**PROBLEM TO SOLVE**
Below are some records. Retype exactly the lines from the one containing "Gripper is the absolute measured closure" through the one containing "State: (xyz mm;", both included, skipping every picture.

━━━━━ SOURCE RECORDS

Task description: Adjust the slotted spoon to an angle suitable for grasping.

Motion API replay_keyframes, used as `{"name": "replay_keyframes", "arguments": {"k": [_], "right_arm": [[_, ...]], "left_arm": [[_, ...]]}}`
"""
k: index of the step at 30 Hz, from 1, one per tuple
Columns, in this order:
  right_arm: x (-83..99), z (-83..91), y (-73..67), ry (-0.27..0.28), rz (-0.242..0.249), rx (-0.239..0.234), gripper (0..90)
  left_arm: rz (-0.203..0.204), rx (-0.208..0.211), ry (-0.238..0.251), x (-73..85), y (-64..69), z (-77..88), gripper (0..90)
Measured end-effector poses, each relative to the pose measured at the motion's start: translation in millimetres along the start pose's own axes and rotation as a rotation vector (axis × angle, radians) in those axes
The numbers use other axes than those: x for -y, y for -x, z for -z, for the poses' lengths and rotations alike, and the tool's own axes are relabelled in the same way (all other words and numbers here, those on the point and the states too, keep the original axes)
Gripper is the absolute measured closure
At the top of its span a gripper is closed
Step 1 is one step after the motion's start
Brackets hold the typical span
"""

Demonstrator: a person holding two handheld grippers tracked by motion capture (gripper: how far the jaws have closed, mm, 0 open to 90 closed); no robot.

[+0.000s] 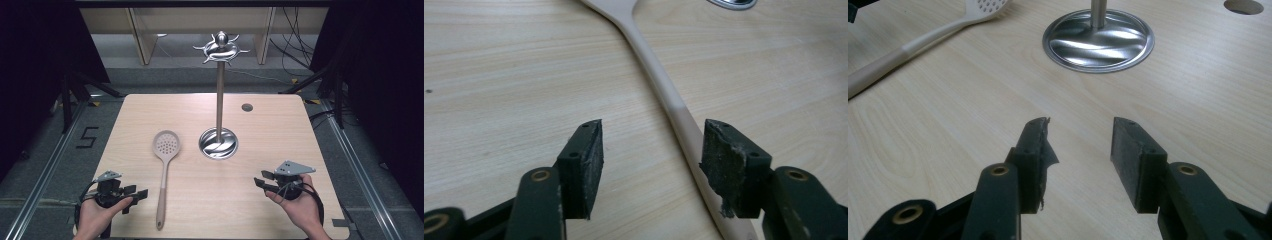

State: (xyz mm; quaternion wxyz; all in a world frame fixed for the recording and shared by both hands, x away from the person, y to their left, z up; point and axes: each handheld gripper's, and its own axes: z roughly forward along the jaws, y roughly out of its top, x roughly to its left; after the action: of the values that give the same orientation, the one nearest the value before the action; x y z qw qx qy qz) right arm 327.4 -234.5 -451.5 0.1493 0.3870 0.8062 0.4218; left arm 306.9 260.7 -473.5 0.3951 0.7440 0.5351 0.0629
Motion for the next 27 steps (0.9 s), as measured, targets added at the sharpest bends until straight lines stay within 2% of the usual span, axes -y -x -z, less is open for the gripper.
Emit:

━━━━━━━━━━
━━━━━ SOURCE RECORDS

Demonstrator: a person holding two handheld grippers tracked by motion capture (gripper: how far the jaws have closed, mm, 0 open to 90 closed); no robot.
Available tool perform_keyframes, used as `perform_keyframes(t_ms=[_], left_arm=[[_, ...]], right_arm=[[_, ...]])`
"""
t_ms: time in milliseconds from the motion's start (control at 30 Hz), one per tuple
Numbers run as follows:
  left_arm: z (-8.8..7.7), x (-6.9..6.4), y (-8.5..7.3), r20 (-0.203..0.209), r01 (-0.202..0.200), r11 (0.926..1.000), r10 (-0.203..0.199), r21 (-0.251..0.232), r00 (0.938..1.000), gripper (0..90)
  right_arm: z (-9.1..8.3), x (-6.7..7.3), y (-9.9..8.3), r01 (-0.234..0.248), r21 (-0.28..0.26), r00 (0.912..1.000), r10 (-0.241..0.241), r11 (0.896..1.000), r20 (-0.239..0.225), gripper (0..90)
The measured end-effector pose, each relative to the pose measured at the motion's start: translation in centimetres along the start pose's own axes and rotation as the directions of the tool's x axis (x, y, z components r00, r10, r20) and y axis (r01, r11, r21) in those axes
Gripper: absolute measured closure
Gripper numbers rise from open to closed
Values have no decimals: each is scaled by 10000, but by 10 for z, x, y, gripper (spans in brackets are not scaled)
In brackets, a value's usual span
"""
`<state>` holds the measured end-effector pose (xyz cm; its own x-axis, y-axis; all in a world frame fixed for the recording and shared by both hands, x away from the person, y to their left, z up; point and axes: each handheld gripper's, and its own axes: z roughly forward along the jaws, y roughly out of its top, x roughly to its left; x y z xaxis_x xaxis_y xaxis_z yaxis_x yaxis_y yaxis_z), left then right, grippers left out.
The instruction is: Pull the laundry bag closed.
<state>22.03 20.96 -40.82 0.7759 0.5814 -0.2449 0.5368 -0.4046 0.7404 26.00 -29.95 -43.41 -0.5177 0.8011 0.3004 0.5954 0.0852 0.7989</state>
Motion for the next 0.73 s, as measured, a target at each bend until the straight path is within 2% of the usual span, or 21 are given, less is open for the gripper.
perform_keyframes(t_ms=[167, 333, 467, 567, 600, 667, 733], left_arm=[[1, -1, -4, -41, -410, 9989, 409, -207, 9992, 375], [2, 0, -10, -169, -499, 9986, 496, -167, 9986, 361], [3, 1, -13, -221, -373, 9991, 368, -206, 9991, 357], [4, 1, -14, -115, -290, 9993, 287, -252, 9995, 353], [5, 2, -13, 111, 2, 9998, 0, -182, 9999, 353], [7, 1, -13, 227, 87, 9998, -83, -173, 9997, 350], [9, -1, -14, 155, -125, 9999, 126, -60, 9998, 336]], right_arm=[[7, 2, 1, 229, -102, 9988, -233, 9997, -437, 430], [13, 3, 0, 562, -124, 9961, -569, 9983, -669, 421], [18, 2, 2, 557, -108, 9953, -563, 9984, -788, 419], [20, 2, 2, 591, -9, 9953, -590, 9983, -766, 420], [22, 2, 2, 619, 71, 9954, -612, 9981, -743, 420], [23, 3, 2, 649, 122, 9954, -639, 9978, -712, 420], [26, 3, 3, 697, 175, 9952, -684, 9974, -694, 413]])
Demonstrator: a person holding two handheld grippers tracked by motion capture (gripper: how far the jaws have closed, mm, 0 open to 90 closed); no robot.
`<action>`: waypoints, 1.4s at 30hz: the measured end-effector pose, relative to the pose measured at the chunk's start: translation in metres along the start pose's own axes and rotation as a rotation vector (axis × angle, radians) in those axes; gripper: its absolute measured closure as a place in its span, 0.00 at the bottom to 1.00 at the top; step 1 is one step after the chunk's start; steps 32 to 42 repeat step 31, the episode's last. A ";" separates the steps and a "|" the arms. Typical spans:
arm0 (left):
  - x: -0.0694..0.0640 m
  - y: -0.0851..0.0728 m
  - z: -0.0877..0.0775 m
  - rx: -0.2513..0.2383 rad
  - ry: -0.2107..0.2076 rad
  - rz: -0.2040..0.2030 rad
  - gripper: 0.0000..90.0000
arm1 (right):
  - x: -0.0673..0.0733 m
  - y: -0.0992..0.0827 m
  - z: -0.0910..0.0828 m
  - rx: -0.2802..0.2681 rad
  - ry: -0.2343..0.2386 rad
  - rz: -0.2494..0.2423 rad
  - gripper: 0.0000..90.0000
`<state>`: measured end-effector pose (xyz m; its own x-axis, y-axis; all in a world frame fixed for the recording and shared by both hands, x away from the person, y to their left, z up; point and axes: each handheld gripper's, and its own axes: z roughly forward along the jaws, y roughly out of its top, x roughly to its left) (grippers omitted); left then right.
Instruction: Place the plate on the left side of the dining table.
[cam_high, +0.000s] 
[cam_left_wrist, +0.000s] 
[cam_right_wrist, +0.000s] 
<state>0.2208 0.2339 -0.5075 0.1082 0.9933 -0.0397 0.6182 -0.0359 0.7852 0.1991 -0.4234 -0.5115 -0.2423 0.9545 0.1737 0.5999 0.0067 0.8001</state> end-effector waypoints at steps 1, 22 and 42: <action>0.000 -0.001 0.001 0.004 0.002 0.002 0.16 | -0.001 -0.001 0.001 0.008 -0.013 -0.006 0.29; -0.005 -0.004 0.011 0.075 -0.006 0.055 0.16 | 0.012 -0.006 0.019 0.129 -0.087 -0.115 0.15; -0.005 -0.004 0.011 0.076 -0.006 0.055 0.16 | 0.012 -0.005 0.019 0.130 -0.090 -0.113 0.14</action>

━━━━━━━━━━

**RESULT OF THE TASK**
Gripper is the absolute measured closure
At the top of its span a gripper is closed
Step 1 is one step after the motion's start
Brackets hold the typical span
"""

Demonstrator: a person holding two handheld grippers tracked by motion capture (gripper: how far the jaws have closed, mm, 0 open to 90 closed); no robot.

[+0.000s] 

State: (xyz mm; quaternion wxyz; all in a world frame fixed for the recording and shared by both hands, x away from the person, y to their left, z up; point and axes: each handheld gripper's, and its own axes: z roughly forward along the jaws, y roughly out of its top, x roughly to its left; after the action: of the values that give the same orientation, the one nearest the value before the action; x y z qw qx qy qz) right arm 327.4 -234.5 -451.5 0.1493 0.3870 0.8062 0.4218; left arm 306.9 260.7 -473.5 0.3951 0.7440 0.5351 0.0629

The output above is the complete answer.